An amendment was made to Esses’s motion to keep Juneteenth. His motion to remove Eid-Al Fitr and the second day of Rosh Hashanah did not receive support from fellow board members.

Earlier this month, the Board of Education Labor Committee briefly discussed removing Columbus Day and Veterans Day, but no motions were made and the proposed calendars with the two holidays included passed by a vote of 3-2, which sent the item to the full board for consideration.

In that Jan. 9 meeting, Munshi-South explained that the first few months of school are critical for instruction and that it’s important to keep education as uninterrupted as possible.

“We have amazing veteran programming that happens in our building. Let’s do that on Veterans Day. I don’t really see why we do that for the day before Veterans Day and also have Veterans Day off,” she said.

She added that, “I can’t imagine that we have many students on Columbus Day who are observing Columbus Day with their families.”

Munshi-South also said she observed a social studies class at Dolan Middle School this school year and said the title of a lesson was, “Columbus, Hero or Villain?”

“The students were using primary sources to investigate the true history of Columbus. I can tell you that, based on primary source research, no, they did not conclude that Columbus was a hero,” Munshi-South said. “I don’t think it makes sense to teach students one thing in class and then have Columbus Day off. It’s a mixed message for students.”
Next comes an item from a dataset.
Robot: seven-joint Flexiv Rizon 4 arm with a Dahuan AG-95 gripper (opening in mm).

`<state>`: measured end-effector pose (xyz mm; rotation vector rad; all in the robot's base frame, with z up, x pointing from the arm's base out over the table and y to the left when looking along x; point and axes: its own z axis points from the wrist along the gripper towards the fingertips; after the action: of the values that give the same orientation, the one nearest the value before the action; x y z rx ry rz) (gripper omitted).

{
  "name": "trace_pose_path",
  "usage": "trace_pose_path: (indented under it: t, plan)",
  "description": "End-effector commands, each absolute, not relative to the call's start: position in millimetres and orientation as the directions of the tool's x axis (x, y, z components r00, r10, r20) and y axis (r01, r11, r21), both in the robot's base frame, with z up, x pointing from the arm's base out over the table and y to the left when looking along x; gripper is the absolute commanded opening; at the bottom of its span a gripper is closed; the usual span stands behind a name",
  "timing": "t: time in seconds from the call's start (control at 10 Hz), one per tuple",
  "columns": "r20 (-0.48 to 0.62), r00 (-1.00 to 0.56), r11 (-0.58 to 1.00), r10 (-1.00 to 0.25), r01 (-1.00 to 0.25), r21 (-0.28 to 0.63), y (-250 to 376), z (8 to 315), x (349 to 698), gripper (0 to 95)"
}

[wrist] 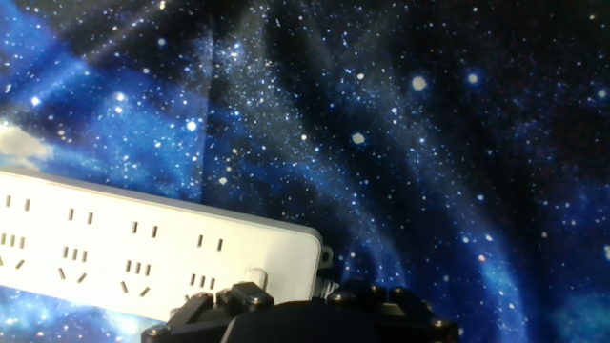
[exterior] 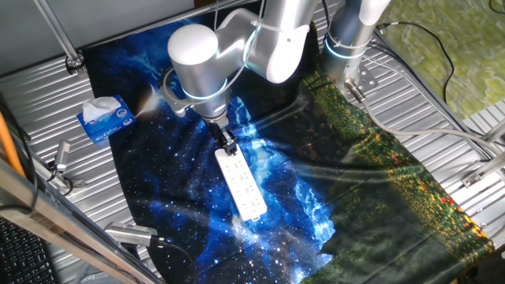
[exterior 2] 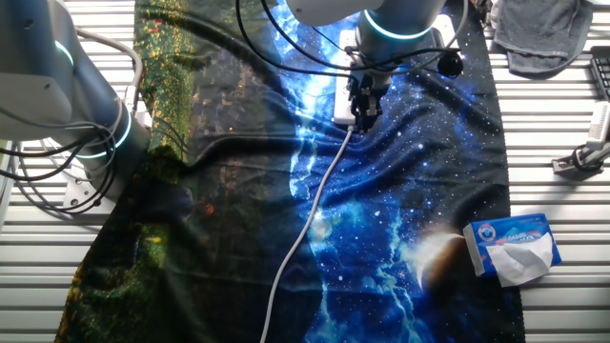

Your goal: Turn on the power strip by pressing the button

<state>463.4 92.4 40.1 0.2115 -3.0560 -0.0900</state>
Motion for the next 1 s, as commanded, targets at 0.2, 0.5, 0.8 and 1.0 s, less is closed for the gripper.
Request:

Hamman pushed back on the suggestion to remove the two holidays.

“We need to be respectful of Stamford. Stamford is a city where many immigrants came from Italy,” she said earlier this month. “There’s a lot of polarization with curriculums. To paint Columbus as a villain is because of the polarization. I think we can’t be doing that publicly… I look at Columbus as a hero.”

On Tuesday, Hamman reiterated her views, saying that a special committee on calendar planning worked extensively on putting together the proposed calendars with input from the school community.

“I have to speak for Columbus Day. It is very much a part of Stamford, Connecticut, and I certainly would be opposed to taking out Columbus Day,” she said. “Veterans Day, I need to speak up for all the veterans. I realize this is something that you’re just putting on the table now, Josh, but I know the committee spent a good two months, three months working through some of those details. I’d suggest maybe we consider that down the road, but not for this calendar year.”

In September 2020, CBS News reported at least 33 Christopher Columbus statues had been removed around the country since Black Lives Matter protests began that spring.

Locally in Stamford that summer, there was a push to remove the Columbus monument in Columbus Park.